Dans le massif des T'ien Chan
Premiers jours à Bichkek
La nuit tombe. La route à travers le Kazakhstan pour me rendre d'Ouzbékistan au Kirghizstan n'en finit plus. Je suis impatiente de découvrir Bichkek, la capitale du Kirghizstan, qu'Ella Maillart a baptisé « la ville-jardin ». Nous devons y passer deux ou trois jours avant de partir pour la montagne et nous rendre dans le village de Jarkyn, mon interprète kirghize. Lorsque nous arrivons enfin, sous une pluie battante, il fait nuit noire et je ne distingue pas grand-chose. Plutôt qu'une ville-jardin, Bichkek ressemble à une immense banlieue pavillonnaire. La seule différence, c'est qu'il y a du monde partout. Presque tous les hommes portent le kalpak, le fameux chapeau haut-de-forme en feutre blanc des Kirghizes. Les rues sont plongées dans l'obscurité faute d'éclairage public et sur les trottoirs cahoteux, une lampe de poche serait la bienvenue. Partout nous frôlons des ombres. Nous dînons rapidement dans une gargote d'un lagman, un plat à base de pâtes et de légumes, avant d'aller nous coucher.
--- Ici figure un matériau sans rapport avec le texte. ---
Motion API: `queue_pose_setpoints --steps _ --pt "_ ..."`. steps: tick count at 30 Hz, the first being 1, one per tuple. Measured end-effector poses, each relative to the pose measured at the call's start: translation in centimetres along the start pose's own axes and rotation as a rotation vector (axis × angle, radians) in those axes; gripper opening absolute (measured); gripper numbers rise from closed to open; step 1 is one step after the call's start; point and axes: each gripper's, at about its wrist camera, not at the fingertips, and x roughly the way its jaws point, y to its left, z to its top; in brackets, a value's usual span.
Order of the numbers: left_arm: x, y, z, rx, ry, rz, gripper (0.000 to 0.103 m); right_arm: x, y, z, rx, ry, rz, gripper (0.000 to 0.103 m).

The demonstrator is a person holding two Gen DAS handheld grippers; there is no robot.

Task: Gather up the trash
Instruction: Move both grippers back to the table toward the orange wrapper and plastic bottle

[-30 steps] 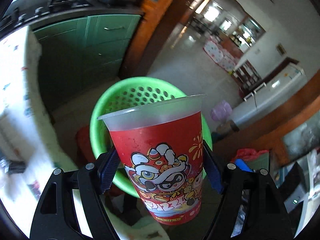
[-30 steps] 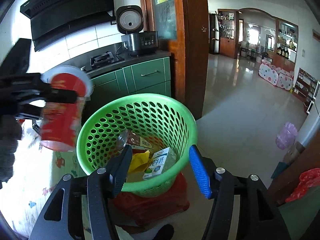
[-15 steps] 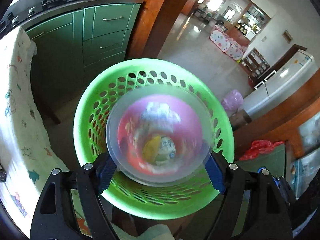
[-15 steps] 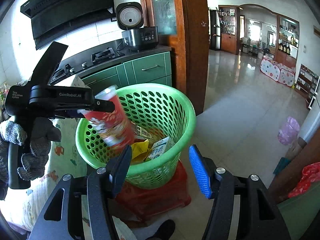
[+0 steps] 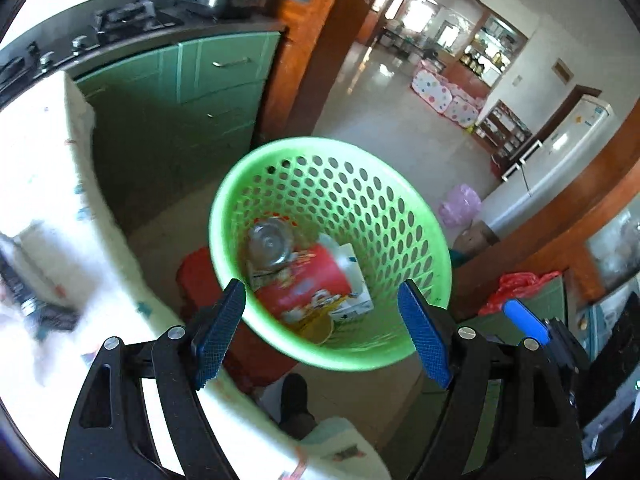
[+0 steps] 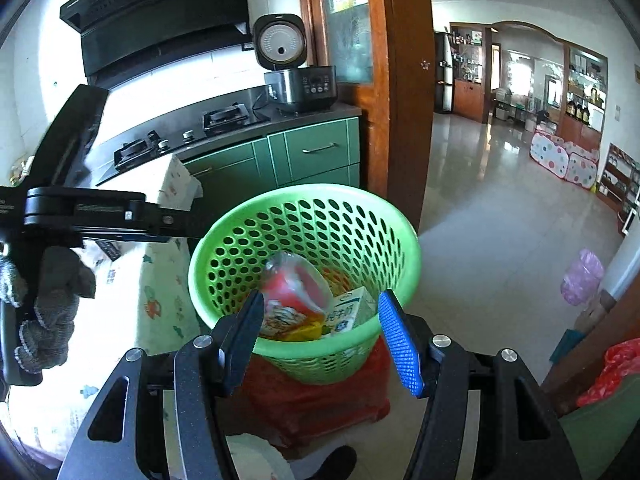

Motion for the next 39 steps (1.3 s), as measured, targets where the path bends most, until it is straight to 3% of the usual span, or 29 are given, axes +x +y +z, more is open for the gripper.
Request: queue_pose_setpoints --steps 14,20,26,39 --pt "-11.6 7.8 -3.4 -0.051 -0.124 0.195 0.078 -0.6 8.3 1.6 -0.082 -0.006 0.160 0.059" --pt "-16.6 13.2 -4.6 -0.110 -0.198 0.294 0.078 -0.1 12.5 2.1 -0.149 -0.002 0.210 0.059" --pt "-18.9 19.4 -6.0 -0.274 -0.214 0.296 0.078 0.9 15.3 2.9 -0.160 0.012 0.274 0.059" --pt "-22.7 24.9 -9.0 -0.380 -0.260 0.350 0.078 4.4 25.4 3.9 -0.253 0.103 0.493 0.057"
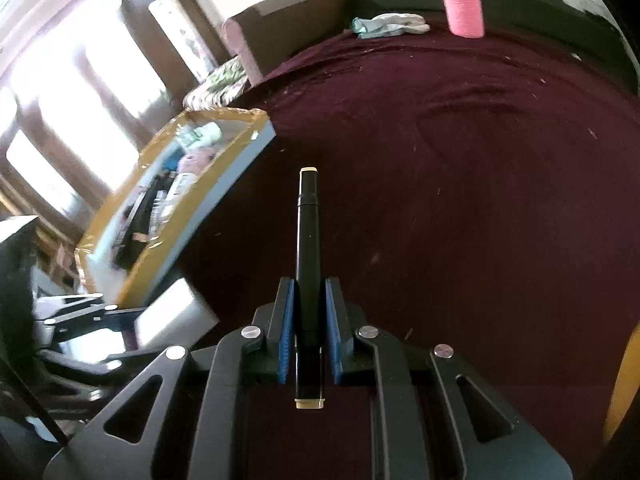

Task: Organize objects
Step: 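Carry the charger with the left tool while the right tool carries the pen over the tray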

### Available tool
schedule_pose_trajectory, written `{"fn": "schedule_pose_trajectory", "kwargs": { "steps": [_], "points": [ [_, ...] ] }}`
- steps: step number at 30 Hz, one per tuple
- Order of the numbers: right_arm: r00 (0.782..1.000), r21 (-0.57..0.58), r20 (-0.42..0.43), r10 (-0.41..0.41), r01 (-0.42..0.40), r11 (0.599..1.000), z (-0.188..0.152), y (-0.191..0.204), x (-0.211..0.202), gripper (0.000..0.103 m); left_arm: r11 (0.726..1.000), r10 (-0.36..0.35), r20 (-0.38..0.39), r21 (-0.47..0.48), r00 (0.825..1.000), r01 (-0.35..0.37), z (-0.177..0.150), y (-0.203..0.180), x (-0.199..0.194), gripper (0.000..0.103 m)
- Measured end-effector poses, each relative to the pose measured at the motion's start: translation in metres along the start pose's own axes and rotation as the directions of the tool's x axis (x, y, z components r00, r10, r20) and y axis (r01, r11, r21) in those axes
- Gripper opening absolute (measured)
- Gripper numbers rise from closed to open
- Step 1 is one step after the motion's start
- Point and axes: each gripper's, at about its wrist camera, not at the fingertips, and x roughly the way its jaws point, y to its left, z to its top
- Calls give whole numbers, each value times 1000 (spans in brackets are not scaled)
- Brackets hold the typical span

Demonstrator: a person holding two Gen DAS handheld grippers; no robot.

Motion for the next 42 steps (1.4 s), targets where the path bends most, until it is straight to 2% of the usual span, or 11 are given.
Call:
{"fn": "schedule_pose_trajectory", "kwargs": {
  "steps": [4, 8, 14, 21, 26, 35, 42],
  "points": [
    [996, 89, 69, -60, 54, 995, -27, 12, -13, 13, 1000, 13, 17, 3, 1000, -13, -9, -6, -4, 40],
    [986, 171, 118, -120, 99, 980, -47, 18, -22, 13, 1000, -31, 45, 5, 998, 31, -9, -1, -3, 40],
    [981, 238, 144, -128, 91, 967, -57, 19, -31, 13, 998, -60, 84, -10, 995, 61, -4, 9, -16, 40],
    [980, 206, 151, -130, 97, 974, -56, 36, -33, 13, 997, -72, 125, -28, 990, 76, 0, 18, -30, 40],
    [984, 161, 156, -83, 57, 985, -50, 59, -32, 13, 996, -53, 164, -65, 985, 65, 0, 36, -47, 40],
    [985, 31, 173, 4, -9, 999, -22, 116, -17, 13, 984, 23, 236, -179, 971, 21, -4, 98, -81, 40],
    [987, -63, 159, 31, -22, 998, 3, 158, 5, 13, 966, 86, 249, -259, 965, -20, -2, 145, -84, 40]
  ]
}}
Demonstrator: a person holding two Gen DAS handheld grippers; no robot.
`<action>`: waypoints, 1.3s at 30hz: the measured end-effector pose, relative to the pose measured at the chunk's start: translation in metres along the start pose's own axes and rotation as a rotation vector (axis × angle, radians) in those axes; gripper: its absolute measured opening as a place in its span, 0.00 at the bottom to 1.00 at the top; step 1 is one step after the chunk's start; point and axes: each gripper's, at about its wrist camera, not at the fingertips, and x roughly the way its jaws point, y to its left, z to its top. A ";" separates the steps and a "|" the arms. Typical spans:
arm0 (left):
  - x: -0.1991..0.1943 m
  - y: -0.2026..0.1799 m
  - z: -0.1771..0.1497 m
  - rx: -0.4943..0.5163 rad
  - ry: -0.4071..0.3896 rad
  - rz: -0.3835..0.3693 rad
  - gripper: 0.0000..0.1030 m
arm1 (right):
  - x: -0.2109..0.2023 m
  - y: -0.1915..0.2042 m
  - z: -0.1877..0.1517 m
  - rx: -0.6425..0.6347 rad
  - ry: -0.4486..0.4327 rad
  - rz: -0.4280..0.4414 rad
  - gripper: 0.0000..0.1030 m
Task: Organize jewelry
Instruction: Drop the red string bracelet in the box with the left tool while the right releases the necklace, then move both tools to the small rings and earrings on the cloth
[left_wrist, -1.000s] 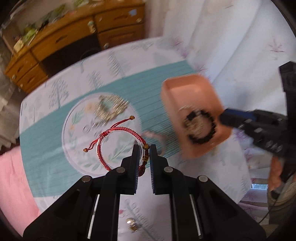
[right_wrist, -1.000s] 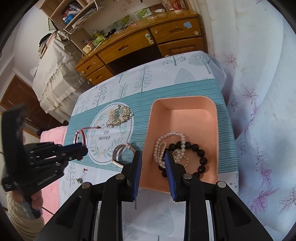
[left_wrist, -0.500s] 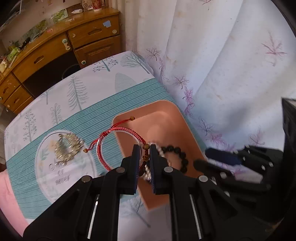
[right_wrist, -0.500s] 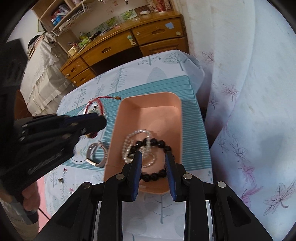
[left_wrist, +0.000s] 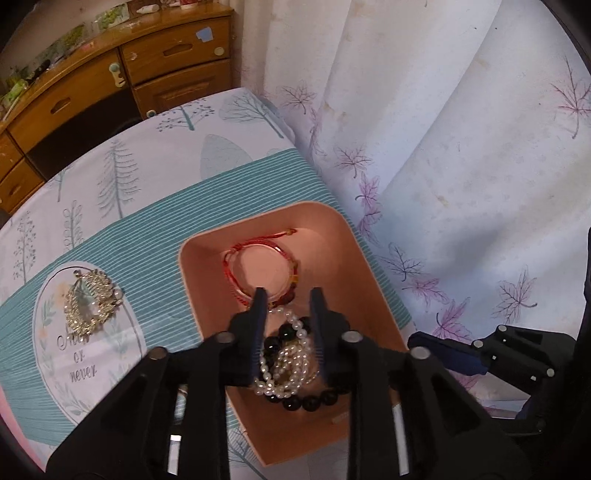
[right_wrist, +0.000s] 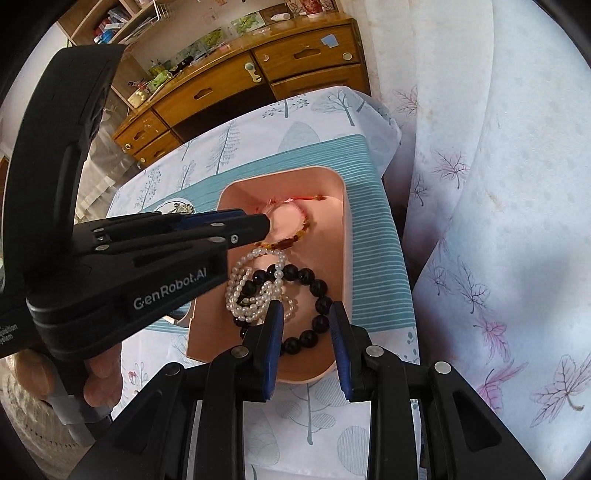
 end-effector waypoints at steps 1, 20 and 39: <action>-0.003 0.002 -0.002 -0.002 -0.010 0.003 0.29 | 0.000 0.001 -0.001 -0.004 0.000 -0.002 0.25; -0.095 0.056 -0.110 -0.165 -0.198 0.191 0.37 | 0.002 0.062 -0.038 -0.146 0.021 -0.042 0.25; -0.138 0.129 -0.216 -0.273 -0.188 0.343 0.37 | -0.002 0.164 -0.052 -0.276 0.033 -0.022 0.25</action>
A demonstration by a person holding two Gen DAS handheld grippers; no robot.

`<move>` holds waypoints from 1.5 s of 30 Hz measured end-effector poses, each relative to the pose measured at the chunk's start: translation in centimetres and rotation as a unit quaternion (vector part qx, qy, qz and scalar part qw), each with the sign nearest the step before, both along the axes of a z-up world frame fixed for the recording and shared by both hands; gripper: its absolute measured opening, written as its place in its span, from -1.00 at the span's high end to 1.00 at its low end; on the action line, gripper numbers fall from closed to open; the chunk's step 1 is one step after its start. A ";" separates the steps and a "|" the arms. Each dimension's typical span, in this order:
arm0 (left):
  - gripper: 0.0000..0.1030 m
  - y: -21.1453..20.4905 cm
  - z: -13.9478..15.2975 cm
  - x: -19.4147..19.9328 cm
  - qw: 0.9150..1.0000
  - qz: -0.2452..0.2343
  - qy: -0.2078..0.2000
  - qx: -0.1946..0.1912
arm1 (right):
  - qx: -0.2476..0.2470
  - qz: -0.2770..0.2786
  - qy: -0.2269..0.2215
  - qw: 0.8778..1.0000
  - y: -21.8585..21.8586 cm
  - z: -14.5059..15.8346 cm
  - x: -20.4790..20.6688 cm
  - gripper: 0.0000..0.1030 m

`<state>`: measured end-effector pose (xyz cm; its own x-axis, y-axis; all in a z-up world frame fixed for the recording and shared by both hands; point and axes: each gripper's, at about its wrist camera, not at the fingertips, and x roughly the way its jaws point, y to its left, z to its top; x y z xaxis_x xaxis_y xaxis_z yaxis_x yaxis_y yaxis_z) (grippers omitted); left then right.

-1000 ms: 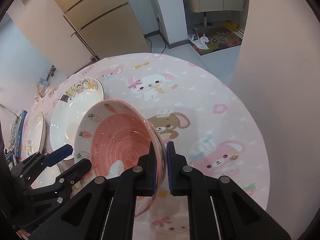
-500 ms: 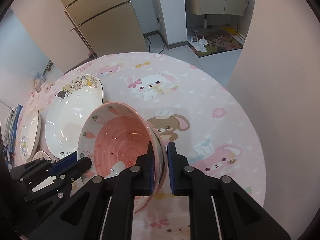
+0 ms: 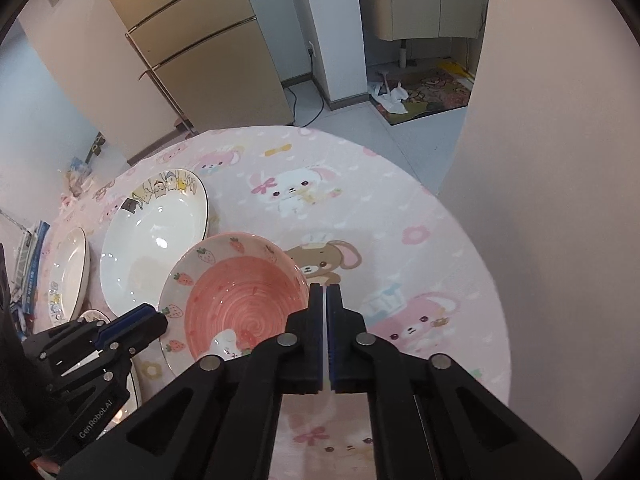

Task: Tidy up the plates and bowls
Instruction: 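Lower the pink bowl into the other pink bowl and open both grippers, then move both grippers to the white black-rimmed bowl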

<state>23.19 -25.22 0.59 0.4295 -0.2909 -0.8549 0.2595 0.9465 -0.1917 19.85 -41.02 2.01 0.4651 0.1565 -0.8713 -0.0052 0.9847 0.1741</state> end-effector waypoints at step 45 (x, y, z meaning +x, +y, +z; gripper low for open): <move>-1.00 0.3 15.0 -21.8 0.949 -0.081 -0.300 -0.061 | -0.063 -0.012 -0.183 0.981 -1.7 10.6 -24.9 0.16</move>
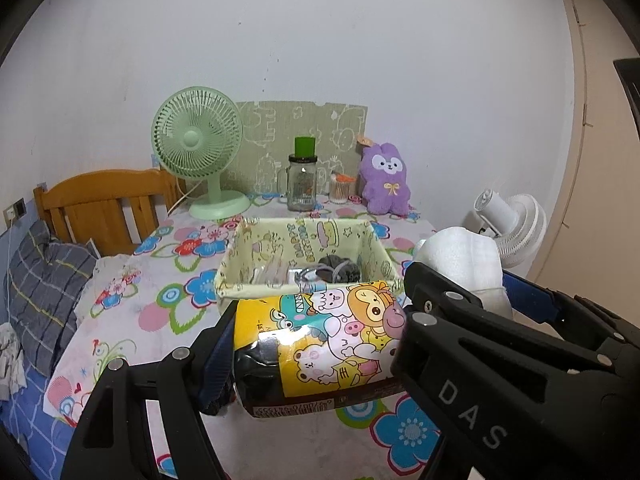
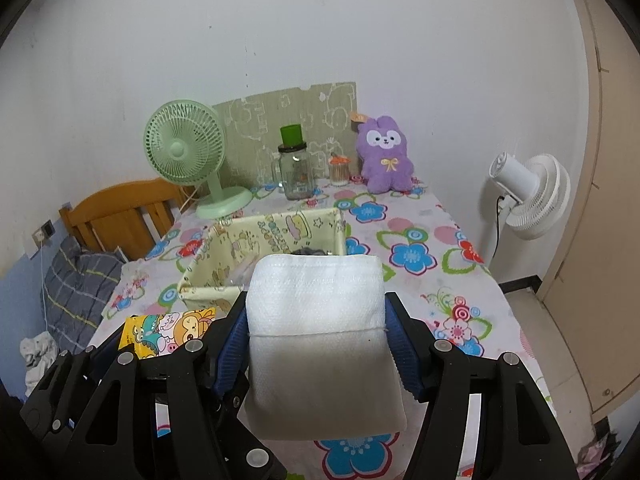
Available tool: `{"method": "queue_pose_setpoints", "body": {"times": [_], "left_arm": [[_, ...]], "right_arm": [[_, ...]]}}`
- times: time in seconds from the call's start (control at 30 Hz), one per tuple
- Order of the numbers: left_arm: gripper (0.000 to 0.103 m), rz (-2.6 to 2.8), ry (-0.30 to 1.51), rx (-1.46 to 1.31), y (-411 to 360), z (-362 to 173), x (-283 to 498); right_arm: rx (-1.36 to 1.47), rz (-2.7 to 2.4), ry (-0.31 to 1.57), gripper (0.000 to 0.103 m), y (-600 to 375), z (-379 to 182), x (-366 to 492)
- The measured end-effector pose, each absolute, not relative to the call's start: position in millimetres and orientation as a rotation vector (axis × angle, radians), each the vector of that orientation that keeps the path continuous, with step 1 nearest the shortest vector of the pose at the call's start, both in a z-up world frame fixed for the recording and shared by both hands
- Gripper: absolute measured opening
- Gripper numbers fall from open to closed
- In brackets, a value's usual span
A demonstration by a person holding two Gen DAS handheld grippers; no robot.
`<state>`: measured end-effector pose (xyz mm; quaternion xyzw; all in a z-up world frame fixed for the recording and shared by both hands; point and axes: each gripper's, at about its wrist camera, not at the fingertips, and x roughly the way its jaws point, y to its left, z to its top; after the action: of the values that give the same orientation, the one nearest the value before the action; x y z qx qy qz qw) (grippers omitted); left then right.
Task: Organize soft objects
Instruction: 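Lift tissue pack with left tool while right tool carries white towel to basket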
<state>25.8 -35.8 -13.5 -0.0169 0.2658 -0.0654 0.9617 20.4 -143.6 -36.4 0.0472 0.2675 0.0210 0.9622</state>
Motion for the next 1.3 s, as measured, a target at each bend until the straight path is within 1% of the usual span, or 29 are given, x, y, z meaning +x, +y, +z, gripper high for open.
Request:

Le lendemain, bazar d'Osh, achat de bottes chaudes chinoises pur synthétique et d'un châle pur poils de chèvre pour la montagne. Puis visite chez une des tantes de Jarkyn pour une interview, et enfin, dîner dans un des restaurants branchés de la capitale. Oui, cela existe. C'est un restaurant dungan, une des ethnies du pays. Nous y faisons la connaissance d'un Ouïgour, une autre ethnie, qui nous invite à sa table. Il est avec un ami kazakh. Leurs vêtements sont neufs, très occidentaux. Ils disent être étudiants… Au moment de régler l'addition, Hassan, le Ouïgour, sort une très grosse coupure. Cela sent la mafia. Avant de partir, ils nous proposent de changer de crèmerie, un club privé, disent-ils… Nous déclinons l'invitation.